The result: Work-life balance turns more and more into an imbalance, and stress and burnout are almost part of day-to-day business. In response to the rise in work-related mental health challenges, governments and parliaments all over the world have raised discussions about introducing a so-called right to disconnect.
But what exactly is the right to disconnect from work? In which countries do international employers have to respect their employees’ right to be offline? And what does disconnecting from work mean in the era of remote work?
The official definition of the European Union on the right to disconnect reads, “a worker’s right to be able to disengage from work and refrain from engaging in work-related electronic communications, such as emails or other messages, during non-work hours”. The right to disconnect from work is hence a legal assurance for employees that they don’t have to be available after they finished work for the day.
It basically means that employees don’t have to react to work-related phone calls, texts or emails outside of working hours, without their actions having negative repercussions on the evaluation of their job performance or the advancement of their career (e.g. not getting a promotion because of not being available outside of working hours).
In some cases, managers and superiors may even be banned from contacting employees after working hours. The aim of introducing a right to be offline is to create a legal basis for workers to step back from their duties at the end of their workday and protect them from excessive workloads.
Although the first legal attempts to establish a right to disconnect for employees date from before the rise in remote work, more recent legal initiatives have stressed that having a right to be offline is particularly important for remote workers.

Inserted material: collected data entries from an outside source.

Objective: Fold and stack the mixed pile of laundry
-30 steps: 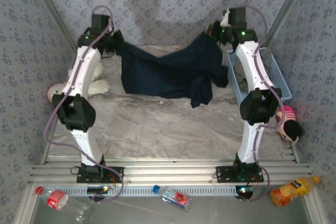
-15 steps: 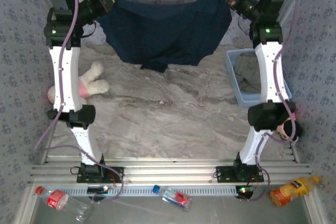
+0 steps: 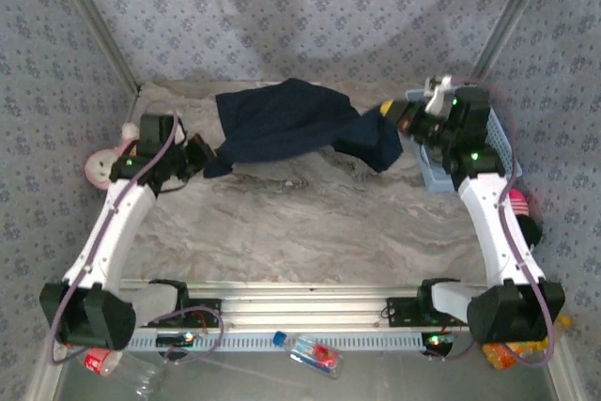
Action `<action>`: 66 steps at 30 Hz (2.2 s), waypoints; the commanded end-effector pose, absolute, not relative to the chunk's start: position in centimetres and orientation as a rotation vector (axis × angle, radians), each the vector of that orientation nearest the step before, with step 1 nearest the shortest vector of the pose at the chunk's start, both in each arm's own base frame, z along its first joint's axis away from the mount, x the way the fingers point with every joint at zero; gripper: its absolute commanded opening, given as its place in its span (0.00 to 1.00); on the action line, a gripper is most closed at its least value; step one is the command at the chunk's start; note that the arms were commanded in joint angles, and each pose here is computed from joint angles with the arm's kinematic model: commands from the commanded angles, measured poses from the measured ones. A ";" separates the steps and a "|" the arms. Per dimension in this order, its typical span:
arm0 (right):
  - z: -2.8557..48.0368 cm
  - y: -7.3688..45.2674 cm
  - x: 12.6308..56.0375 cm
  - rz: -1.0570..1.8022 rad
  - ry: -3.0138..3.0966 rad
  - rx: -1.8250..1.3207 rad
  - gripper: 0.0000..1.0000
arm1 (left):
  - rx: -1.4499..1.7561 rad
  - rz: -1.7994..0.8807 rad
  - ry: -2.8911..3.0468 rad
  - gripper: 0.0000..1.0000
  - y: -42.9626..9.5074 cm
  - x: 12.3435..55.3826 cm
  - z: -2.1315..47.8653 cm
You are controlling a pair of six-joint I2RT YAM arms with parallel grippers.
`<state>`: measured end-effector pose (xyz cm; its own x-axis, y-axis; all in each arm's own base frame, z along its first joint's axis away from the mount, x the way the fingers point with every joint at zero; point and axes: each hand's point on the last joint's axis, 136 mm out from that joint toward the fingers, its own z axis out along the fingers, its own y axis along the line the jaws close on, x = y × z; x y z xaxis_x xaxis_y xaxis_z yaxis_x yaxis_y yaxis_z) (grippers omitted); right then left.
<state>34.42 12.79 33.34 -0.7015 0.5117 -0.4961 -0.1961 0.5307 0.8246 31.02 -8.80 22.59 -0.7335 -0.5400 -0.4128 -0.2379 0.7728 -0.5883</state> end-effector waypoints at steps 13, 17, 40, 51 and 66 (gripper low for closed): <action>19.8 10.6 34.1 1.000 2.310 0.596 0.00 | -0.700 -0.617 2.386 0.00 -9.2 32.2 17.6; 20.2 11.2 41.2 0.958 2.322 0.541 0.00 | -0.625 -0.558 2.406 0.00 -9.7 38.4 19.3; 62.5 9.4 43.8 1.351 1.278 -0.157 0.00 | -0.109 -0.883 1.703 0.00 -11.0 42.4 57.2; 22.9 11.2 29.4 1.298 2.222 0.451 0.00 | -0.617 -0.660 2.433 0.12 -9.0 30.9 17.8; 21.0 6.8 26.2 0.898 2.305 0.591 0.80 | -0.652 -0.507 2.463 0.88 -8.8 31.5 16.7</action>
<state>24.21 8.57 21.79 -0.7681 0.5656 -0.3003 0.1391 0.6052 0.7838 28.93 -8.22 16.73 -0.7389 -0.5592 -0.3758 -0.3632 0.8004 -0.4769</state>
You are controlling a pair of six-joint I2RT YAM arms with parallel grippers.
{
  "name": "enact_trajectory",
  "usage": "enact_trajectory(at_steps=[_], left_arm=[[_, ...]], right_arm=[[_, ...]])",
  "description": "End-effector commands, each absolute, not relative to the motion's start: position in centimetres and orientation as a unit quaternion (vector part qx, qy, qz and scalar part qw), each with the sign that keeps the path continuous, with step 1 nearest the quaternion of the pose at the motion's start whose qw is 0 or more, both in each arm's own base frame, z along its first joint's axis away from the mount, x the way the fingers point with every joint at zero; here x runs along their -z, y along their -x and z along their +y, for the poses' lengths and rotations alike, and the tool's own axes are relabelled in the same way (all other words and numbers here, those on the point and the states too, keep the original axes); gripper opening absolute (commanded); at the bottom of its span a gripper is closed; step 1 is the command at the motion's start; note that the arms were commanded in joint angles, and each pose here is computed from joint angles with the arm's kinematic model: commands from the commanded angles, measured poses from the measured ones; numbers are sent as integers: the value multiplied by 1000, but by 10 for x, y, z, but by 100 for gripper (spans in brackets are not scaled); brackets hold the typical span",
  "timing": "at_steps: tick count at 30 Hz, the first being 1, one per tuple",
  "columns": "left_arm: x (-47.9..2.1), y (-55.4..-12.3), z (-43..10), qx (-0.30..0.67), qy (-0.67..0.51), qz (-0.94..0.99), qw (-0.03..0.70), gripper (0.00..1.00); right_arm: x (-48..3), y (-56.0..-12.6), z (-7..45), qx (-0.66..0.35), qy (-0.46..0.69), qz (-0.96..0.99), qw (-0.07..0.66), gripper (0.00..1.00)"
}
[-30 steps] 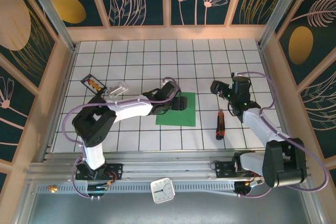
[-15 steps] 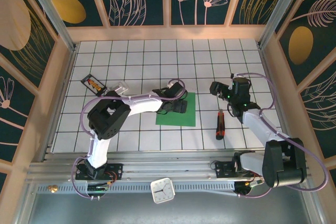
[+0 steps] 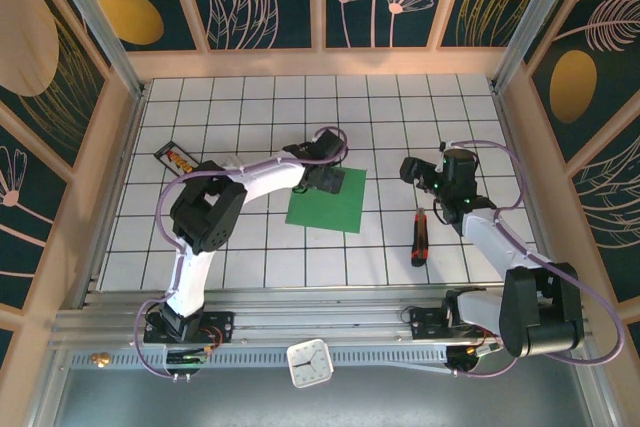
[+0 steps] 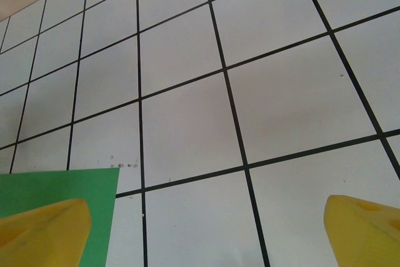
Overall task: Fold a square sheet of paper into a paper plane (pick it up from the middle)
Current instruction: Move the square sheet of paper to the center of the table, then first fold the square sheet of paper in half at the center of the table.
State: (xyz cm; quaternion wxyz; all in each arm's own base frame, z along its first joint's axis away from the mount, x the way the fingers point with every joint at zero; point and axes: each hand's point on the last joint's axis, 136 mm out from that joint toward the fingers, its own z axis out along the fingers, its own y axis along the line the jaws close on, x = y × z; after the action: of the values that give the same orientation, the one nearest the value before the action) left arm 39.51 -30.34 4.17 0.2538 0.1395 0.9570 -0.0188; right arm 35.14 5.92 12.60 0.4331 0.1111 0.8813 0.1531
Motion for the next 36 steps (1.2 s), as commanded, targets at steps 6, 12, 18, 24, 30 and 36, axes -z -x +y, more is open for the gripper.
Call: enact_trajectory(at_steps=[6,12,18,24,30,36], left_arm=[[-55,-363,-315,77,-93,974,191,99],[-36,-353,-315,40,-90,987,126,99],[-27,-353,-317,19,-89,991,102,99],[-20,-358,-323,14,-91,991,101,99],[-11,-352,-325,-1,-104,991,81,99],[-7,-349,-322,-9,-105,991,78,99]], right_arm=[[-126,-350,63,-175,-114,877,434,97],[-133,-349,64,-185,-112,871,441,96],[-142,-345,61,-193,-116,861,457,97],[-143,-343,62,-206,-117,856,459,97],[-140,-342,61,-210,-120,857,455,96],[-139,-342,61,-210,-121,857,454,96]])
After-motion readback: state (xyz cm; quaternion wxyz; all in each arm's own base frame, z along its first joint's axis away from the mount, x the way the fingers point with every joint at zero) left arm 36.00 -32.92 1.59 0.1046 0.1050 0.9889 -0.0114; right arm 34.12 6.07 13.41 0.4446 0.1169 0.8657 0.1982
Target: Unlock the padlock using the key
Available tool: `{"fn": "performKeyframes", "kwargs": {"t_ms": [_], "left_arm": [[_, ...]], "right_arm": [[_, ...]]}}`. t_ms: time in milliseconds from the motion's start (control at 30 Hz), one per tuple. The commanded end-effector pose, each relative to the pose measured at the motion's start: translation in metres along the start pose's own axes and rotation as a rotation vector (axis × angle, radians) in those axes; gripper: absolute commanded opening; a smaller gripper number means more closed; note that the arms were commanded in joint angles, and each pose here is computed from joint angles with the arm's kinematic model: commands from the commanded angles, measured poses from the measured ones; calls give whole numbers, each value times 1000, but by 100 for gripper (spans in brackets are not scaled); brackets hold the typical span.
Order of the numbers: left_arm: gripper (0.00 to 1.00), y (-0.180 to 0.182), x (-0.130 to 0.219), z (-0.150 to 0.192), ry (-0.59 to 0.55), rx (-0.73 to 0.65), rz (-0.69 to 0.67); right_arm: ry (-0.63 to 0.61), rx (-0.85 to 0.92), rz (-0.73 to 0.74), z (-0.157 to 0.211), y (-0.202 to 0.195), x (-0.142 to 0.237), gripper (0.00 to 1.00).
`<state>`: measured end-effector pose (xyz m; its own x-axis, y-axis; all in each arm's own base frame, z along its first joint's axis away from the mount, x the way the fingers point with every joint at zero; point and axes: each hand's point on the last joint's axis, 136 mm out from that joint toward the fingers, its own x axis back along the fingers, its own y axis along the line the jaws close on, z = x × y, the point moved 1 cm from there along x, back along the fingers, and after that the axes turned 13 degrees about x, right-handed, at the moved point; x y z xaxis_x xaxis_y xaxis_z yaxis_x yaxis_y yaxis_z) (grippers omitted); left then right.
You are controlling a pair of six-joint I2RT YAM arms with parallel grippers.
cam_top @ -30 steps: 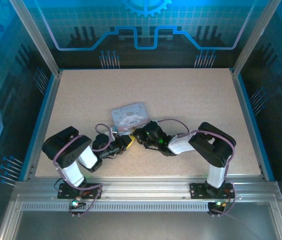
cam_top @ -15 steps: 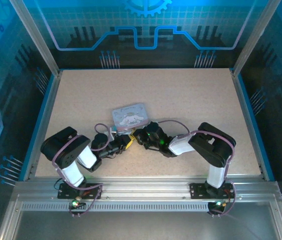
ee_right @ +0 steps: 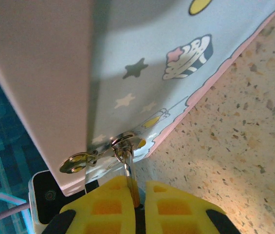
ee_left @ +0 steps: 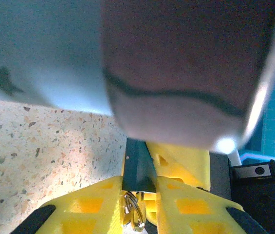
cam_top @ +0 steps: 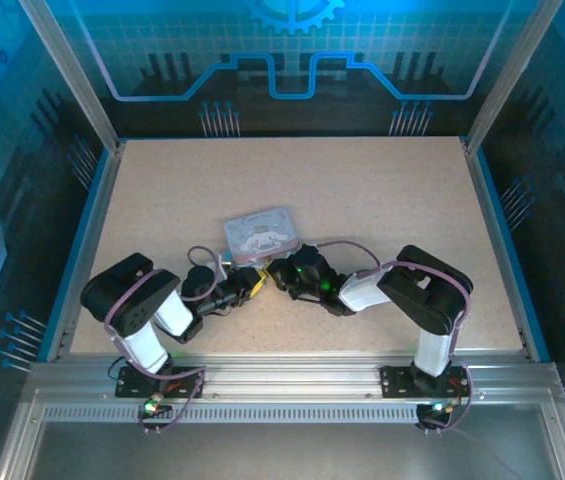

Working remotely - which in many cases turns out to be working from home - makes it difficult to separate work and home life, since both take place in one and the same environment. In contrast to their colleagues, remote workers cannot just leave the office and forget about work for the day, since thoughts about work are constantly lurking around. Switching off and having a healthy work-life balance then becomes increasingly difficult - especially because flexible working hours can quickly lead to a feeling of never really being done with work.
What’s more, remote employees often feel that they need to be available at all times. As stress levels increase, employees are increasingly prone to burnouts. Creating a legal basis for a right to disconnect from work is therefore considered an important step towards preventing burnouts among remote workers, increasing their quality of life and supporting mental health in remote teams.
Remote workers might be those who could (in theory) benefit most from the right to disconnect from work, but ironically, they could also be the ones to find it most difficult to put this right into practice. For instance, an article published by the BBC raises concerns that there may be an “inherent incompatibility of flexible schedules and the right to log off”. The article argues that it may not be possible to combine the right to disconnect from work with the realities of an increasingly flexible workforce.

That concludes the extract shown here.